As the titular weird, Song’s a delight. Good guy Jung Woo-sung barely has a character, but he plays well with Song so it doesn’t matter. Lee Byung-hun’s bad guy has almost as much style as Prince and watches American gangster movies. It shouldn’t work, but it does. It plays into the film’s lunacy, but Lee never lets the absurdity run rampant. He keeps it in check.

The film’s incredibly violent, which differentiates it as well. Westerns tend not to be anti-violent, but again… it isn’t really a Western. There are some really nice narrative tricks, ones requiring the viewer to be on his or her toes. It’d be hard, given all the action, for the film to be a passive viewing experience, but a couple of the sleights were extreme.

It’s a good movie, but it could have been so much better.



Directed by Kim Ji-woon; written by Kim Ji-woon and Kim Min-suk; directors of photography, Lee Mo-gae and Oh Seong-chul; edited by Nam Na-young; music by Dalparen and Chan Young-gyu; production designer, Cho Hwa-sung; produced by Choi Jai-won; released by CJ Entertainment.

Starring Song Kang-ho (Yoon Tae-goo), Lee Byung-hun (Park Chang-yi), Jung Woo-sung (Park Do-won), Ryu Seung-su (Man-gil), Zhang Qi (Deligeer), Yun Jae-mun (Byeong-chun), Son Byeong-ho (Seo Jae-shik), Song Yeong-chang (Kim Pan-ju), Kim Gwang-il (Two Blades), Ma Dong-suk (Bear), Ryu Chang-suk (Granny) and Lee Chung-ah (Song-yi).

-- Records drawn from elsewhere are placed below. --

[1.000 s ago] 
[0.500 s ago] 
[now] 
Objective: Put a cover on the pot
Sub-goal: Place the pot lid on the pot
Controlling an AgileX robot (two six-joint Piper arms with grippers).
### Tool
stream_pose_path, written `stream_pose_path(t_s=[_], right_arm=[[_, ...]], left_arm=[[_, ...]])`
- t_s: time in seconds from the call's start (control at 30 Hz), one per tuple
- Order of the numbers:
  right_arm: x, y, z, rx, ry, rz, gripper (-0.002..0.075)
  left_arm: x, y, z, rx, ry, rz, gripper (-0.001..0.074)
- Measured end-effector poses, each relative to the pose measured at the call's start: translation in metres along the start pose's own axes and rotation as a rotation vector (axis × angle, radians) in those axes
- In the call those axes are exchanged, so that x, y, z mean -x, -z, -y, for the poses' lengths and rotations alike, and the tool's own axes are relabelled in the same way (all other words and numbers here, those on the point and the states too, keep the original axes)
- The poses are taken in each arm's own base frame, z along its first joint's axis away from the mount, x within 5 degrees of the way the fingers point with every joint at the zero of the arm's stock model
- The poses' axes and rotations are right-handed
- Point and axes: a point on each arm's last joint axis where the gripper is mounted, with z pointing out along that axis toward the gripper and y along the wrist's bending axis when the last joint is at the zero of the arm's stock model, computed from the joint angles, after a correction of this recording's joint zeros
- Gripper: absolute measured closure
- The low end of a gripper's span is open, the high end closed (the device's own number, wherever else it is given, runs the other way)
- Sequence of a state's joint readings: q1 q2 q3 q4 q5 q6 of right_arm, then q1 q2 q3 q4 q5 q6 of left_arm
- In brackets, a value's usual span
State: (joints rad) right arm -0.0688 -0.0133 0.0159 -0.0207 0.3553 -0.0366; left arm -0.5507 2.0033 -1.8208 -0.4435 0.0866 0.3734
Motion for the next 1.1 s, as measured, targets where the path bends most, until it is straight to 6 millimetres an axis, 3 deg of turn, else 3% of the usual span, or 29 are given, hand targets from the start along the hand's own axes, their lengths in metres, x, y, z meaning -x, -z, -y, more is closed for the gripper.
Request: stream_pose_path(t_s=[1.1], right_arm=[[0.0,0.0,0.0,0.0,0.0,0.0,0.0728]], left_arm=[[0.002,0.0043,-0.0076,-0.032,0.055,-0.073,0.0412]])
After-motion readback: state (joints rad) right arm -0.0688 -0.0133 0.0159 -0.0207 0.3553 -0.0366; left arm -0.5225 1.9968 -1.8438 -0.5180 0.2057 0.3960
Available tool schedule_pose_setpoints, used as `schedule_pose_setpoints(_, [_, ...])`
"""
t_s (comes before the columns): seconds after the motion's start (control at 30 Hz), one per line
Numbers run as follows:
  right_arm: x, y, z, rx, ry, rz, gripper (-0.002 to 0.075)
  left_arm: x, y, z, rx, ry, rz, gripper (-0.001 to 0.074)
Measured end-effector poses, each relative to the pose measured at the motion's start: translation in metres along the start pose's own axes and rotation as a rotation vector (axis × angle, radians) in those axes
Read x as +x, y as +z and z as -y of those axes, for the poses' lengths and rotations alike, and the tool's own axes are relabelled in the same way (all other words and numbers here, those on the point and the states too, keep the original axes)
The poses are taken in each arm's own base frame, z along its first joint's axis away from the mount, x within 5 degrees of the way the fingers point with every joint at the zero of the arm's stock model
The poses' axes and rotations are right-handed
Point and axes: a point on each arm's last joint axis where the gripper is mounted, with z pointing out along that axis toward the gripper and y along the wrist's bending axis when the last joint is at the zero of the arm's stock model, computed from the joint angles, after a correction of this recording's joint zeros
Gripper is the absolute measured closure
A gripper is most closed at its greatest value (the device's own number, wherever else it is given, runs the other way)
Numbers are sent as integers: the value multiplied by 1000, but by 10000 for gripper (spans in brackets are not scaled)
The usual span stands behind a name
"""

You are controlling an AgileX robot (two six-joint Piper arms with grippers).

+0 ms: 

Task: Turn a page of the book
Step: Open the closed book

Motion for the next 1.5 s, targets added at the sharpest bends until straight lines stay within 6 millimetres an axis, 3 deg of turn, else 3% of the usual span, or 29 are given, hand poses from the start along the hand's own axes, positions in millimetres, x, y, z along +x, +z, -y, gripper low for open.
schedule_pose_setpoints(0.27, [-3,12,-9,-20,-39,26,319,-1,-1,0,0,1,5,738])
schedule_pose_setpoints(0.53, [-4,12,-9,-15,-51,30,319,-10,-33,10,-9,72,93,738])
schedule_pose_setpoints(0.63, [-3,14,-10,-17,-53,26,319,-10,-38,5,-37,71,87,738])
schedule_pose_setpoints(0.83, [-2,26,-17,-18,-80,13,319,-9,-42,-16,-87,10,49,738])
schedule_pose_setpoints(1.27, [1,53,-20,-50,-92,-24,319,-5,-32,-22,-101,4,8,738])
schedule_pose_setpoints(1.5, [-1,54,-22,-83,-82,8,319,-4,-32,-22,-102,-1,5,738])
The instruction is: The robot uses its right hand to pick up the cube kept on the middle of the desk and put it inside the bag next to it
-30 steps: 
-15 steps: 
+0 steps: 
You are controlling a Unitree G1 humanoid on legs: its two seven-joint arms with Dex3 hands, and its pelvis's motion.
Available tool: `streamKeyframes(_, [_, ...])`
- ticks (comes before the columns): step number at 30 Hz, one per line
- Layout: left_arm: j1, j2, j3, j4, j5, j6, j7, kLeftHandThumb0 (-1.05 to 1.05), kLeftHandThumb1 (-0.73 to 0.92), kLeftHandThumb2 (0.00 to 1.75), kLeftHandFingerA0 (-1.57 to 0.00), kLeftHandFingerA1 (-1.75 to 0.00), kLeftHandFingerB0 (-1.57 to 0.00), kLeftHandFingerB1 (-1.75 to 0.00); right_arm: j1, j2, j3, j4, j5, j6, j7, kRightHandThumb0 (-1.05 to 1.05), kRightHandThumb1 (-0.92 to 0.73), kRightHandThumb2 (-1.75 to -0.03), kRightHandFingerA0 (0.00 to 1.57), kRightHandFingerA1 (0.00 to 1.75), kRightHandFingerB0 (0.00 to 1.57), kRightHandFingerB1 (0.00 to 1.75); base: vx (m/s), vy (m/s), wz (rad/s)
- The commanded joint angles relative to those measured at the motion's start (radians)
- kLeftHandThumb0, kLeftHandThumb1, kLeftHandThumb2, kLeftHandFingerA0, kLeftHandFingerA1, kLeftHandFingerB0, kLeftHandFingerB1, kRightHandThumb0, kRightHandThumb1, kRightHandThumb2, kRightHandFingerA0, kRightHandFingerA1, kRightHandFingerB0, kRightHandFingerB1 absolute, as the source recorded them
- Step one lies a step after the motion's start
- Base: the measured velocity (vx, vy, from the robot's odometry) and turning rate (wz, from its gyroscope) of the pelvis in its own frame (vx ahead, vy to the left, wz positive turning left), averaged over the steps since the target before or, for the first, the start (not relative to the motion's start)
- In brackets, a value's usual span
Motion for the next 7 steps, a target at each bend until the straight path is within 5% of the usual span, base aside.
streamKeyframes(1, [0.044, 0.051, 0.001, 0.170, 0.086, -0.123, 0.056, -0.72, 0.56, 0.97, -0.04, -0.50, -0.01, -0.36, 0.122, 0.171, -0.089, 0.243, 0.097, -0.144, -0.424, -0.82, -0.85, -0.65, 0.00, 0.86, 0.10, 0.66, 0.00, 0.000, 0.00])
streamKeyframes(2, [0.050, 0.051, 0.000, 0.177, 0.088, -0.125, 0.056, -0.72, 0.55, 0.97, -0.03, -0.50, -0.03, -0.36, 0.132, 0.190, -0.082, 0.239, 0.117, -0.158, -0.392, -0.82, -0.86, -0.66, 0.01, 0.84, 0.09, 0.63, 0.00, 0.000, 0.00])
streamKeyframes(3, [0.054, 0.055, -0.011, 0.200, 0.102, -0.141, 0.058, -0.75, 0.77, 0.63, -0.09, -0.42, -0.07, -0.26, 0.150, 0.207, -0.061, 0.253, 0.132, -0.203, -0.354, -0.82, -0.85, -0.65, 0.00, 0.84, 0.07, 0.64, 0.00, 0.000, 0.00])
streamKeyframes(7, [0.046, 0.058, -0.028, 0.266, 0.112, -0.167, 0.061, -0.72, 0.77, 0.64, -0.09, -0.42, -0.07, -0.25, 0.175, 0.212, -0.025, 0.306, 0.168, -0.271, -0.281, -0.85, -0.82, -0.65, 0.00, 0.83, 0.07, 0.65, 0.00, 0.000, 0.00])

The Foul King (2000, Kim Ji-woon)

The Foul King is supposed to be a comedy, but I only laughed once, about an hour in. It’s not about South Korea’s leading stand-up comedian (which I thought it was). It’s about a wrestler who cheats (and gets fouls for that cheating). The film’s structured not around a traditional sports movie, instead it’s about a bank teller who finds himself in the wrestling ring. Except we don’t really know he finds himself, because the film’s storytelling is so distant, it’s hard to care about him.

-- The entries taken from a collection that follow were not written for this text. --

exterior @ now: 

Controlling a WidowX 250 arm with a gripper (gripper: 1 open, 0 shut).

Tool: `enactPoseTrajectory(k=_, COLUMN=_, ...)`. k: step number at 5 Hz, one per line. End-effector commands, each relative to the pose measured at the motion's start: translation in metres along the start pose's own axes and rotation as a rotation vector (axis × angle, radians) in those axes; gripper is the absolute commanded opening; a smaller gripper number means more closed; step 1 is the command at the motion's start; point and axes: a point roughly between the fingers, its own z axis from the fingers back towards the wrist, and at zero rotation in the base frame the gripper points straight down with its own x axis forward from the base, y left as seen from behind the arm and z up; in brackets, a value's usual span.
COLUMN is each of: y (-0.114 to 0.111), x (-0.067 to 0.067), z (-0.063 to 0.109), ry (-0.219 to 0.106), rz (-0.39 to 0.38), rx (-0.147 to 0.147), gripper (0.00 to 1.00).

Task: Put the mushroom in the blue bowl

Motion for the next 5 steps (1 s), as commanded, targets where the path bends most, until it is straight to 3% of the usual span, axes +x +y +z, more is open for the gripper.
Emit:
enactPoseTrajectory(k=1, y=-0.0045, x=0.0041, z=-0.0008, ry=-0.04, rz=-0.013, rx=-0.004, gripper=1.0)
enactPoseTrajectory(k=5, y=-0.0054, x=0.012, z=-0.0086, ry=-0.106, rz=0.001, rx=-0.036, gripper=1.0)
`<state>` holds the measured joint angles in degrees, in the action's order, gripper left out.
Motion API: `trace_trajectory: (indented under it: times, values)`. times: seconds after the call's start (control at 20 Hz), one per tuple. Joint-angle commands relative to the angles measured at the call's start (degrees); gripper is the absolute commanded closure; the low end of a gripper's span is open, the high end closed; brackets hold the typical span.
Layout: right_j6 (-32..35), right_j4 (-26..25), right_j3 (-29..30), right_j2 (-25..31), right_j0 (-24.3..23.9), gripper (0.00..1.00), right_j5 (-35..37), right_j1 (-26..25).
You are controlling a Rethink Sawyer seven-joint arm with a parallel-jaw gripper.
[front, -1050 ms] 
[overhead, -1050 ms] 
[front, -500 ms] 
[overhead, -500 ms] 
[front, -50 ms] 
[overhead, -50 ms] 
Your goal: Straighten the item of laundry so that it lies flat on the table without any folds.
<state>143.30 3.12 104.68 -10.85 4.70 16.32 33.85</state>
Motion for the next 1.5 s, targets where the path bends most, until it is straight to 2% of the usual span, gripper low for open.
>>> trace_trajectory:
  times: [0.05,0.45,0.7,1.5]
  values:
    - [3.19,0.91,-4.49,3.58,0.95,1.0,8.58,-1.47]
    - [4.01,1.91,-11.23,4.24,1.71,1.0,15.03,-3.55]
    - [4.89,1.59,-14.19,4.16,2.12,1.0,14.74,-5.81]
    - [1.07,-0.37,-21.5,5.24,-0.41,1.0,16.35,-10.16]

The first hour of the film is spent abusing the narrator–he’s got a boss who beats him, he gets beat up by thugs, his father can’t stand him, his only friend avoids him, he’s no good at his job–all the time building toward his wrestling success. The wrestling success may or may not get there in the end, it’s not clear. From what I can tell, the audience is supposed to be laughing, not particularly caring about the characters or the film’s content. Song Kang-ho is a big Korean star, but his performance is adequate at best. There are no good or bad performances in Foul King, actually. The film doesn’t care about having good or bad performances, it cares about surveying its “story.” If it weren’t for the measured film editing–shots last twenty seconds or so–Foul King would run about thirty-five minutes. There’s an entire subplot involving the boss trying to corrupt the friend, which may or may not be an attempt at juxtaposition, but it’s so poorly handled–it’s a strain to figure out what’s going on–it fails miserably.

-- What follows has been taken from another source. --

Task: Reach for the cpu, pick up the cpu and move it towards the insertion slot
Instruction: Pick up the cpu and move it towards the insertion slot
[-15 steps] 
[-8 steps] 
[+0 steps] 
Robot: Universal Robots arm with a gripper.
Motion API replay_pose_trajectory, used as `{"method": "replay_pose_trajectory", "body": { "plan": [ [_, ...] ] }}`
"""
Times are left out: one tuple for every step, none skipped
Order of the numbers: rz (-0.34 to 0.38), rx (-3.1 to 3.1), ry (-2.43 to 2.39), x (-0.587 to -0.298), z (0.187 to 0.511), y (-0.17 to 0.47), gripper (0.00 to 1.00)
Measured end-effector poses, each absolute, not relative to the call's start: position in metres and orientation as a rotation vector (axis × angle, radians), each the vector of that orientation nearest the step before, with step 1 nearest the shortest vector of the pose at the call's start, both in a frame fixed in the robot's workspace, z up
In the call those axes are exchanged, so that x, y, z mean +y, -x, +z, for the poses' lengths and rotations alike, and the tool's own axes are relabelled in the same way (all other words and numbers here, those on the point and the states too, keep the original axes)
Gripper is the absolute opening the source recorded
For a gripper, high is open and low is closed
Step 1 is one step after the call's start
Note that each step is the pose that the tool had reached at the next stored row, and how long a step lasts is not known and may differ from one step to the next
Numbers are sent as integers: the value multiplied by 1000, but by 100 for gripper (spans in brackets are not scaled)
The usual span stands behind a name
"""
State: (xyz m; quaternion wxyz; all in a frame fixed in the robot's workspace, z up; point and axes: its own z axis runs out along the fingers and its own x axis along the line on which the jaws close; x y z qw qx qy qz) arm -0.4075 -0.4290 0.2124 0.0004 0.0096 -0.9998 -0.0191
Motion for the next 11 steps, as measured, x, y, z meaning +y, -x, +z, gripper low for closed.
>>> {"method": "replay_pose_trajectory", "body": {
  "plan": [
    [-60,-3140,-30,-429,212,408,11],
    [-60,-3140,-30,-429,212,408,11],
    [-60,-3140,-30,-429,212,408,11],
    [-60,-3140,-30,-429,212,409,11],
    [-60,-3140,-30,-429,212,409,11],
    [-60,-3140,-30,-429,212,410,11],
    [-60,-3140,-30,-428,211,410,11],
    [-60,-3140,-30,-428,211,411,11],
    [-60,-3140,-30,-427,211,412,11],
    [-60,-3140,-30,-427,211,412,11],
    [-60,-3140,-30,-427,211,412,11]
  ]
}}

I just realized I’ve never seen Song in a good film, in fact, he’s in about thirty percent of the bad Korean films I’ve seen. I wonder if there’s a connection. At least the final wrestling match moves, as the rest of the film doesn’t.



Written and directed by Kim Ji-woon; director of photography, Hong Kyung-pyo; edited by Goh Im-pyo; music by UhUhBoo Project; produced by Oh Jung-wan and Lee Mi-yeon; released by bom Film.

Starring Song Kang-ho (Dae-ho), Jang Jin-young (Jang Min-young), Kim Su-ro (Yu Bee-ho) and Shin Goo (Dae-ho’s father).